COPY vs. INSERT + external

COPY will create a copy of the data in a Hyper table. It is functionally equivalent to an INSERT command that reads from the external function. For example, the following two statements have the same effect, assuming that 'products.parquet' has the same columns as the existing table products:

COPY products FROM 'products.parquet';

INSERT INTO products (SELECT * FROM external('products.parquet'))

The two statements differ in that the COPY statement will automatically select only the columns that are in the target table, while the insert statement needs to name the columns to insert explicitly, in case the external file has more columns. Also, for formats that do not carry schema information (such as CSV), COPY will assume that the file has the schema of the table, while external will require the schema to be given explicitly.

In general, using INSERT with external is more flexible, as it allows to transform and filter the data before it is inserted into the table. For example, the following query will only insert products with a price greater than 100 and it will transform the product name to upper case:

INSERT INTO products (
SELECT upper(name), price
FROM external('products.parquet')
WHERE price > 100)

external can also be used in CREATE TABLE AS statements to concisely create and fill a new Hyper table. For example, this will create and fill a products table:

CREATE TABLE products AS (SELECT * FROM external('products.parquet'))

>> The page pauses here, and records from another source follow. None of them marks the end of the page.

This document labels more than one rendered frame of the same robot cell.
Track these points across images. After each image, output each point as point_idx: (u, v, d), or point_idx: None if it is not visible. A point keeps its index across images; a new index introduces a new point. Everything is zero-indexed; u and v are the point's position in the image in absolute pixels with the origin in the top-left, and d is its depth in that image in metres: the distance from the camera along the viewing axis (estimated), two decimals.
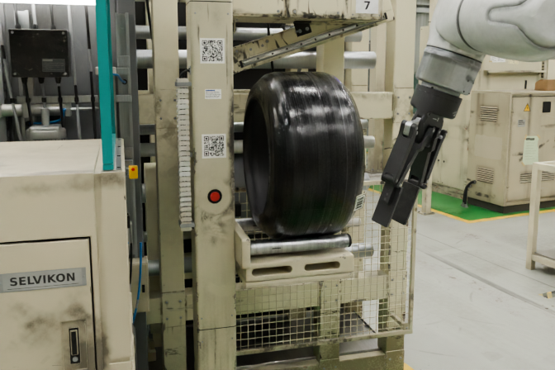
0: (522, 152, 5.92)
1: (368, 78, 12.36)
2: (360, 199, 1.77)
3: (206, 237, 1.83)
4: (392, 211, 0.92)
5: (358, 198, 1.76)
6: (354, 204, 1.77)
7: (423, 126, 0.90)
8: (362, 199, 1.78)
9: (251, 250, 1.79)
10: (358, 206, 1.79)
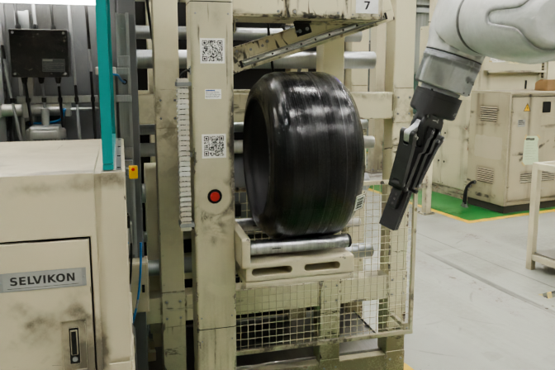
0: (522, 152, 5.92)
1: (368, 78, 12.36)
2: (360, 199, 1.77)
3: (206, 237, 1.83)
4: (400, 214, 0.95)
5: (358, 198, 1.76)
6: (354, 204, 1.77)
7: (423, 128, 0.90)
8: (362, 199, 1.78)
9: (251, 250, 1.79)
10: (358, 206, 1.79)
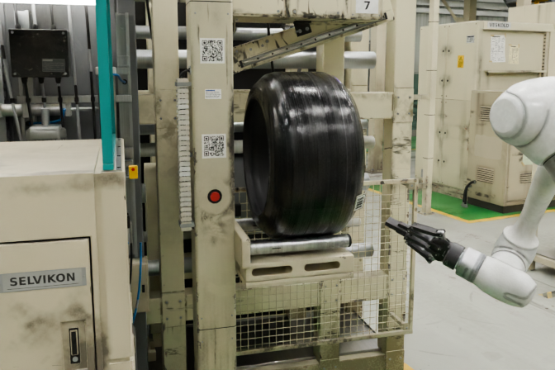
0: (522, 152, 5.92)
1: (368, 78, 12.36)
2: (360, 199, 1.77)
3: (206, 237, 1.83)
4: (394, 225, 1.74)
5: (358, 198, 1.76)
6: (354, 204, 1.77)
7: (442, 242, 1.67)
8: (362, 199, 1.78)
9: (251, 250, 1.79)
10: (358, 206, 1.79)
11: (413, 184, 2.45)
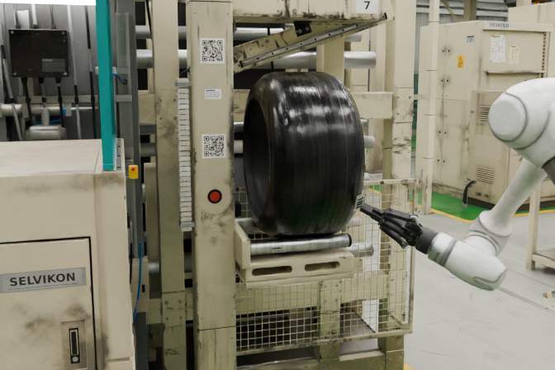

Creating External Tables vs. Using Ad-hoc Queries

The set returning function external and the CREATE TEMPORARY EXTERNAL TABLE statement can both be used to query external data without inserting it into a Hyper table.

Using external has the advantage that it enables to write a fully self-contained query that does not rely on external tables being set up before. CREATE TEMPORARY EXTERNAL TABLE on the other hand enables reading external data as if it was a Hyper table. It therefore enables SQL queries that can either operate on a Hyper table or on an external table without changing their syntax. Also, these queries contains less visual noise.

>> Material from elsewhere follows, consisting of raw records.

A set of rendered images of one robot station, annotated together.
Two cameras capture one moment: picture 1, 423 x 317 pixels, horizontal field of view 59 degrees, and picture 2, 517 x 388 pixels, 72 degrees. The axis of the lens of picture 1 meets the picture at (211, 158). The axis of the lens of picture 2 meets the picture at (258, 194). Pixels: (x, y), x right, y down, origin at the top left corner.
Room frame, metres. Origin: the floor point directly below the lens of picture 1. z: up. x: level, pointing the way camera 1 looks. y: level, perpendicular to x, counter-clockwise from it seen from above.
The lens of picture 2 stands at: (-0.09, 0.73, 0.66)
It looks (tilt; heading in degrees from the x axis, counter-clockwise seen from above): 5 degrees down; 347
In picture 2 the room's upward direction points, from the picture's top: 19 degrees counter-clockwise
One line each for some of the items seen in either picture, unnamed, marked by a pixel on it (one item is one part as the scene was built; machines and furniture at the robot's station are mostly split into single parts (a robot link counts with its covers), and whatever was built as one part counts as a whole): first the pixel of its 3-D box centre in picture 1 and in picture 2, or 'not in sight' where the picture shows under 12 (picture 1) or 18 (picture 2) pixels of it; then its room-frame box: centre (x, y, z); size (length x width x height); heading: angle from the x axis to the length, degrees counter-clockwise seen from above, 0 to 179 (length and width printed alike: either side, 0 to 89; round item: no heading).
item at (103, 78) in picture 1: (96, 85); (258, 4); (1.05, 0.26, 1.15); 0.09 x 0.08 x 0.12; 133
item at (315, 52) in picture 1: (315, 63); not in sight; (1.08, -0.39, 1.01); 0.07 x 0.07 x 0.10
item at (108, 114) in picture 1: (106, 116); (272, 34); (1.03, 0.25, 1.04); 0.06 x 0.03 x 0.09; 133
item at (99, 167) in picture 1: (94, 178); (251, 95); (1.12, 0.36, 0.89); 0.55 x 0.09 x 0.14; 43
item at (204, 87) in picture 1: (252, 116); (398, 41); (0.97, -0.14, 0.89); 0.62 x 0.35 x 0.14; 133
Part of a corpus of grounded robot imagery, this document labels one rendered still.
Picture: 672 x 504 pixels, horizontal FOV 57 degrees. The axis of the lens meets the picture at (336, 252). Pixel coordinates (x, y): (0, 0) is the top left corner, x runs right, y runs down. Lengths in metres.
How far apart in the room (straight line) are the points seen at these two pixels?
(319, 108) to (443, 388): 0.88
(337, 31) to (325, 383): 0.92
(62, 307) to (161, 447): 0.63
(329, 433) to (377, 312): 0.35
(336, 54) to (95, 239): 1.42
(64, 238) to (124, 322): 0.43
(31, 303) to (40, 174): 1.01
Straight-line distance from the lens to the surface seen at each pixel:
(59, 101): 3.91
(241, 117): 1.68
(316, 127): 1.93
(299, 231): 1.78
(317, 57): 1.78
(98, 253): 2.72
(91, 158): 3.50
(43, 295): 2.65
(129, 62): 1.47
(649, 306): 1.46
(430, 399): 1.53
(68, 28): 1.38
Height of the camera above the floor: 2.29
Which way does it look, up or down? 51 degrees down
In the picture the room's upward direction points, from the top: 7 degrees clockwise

CREATE TEMPORARY EXTERNAL TABLE will infer the schema of the source on creation. If the source file then gets replaced by a file with a different schema, subsequent queries will fail. In contrast, external will re-infer the schema whenever the query containing it is executed.

Creating an external table is also a hint to Hyper that the external data might be accessed multiple times. Therefore, Hyper might cache more statistics or schema information for the data, so subsequent queries might be faster. This however is by no means guaranteed.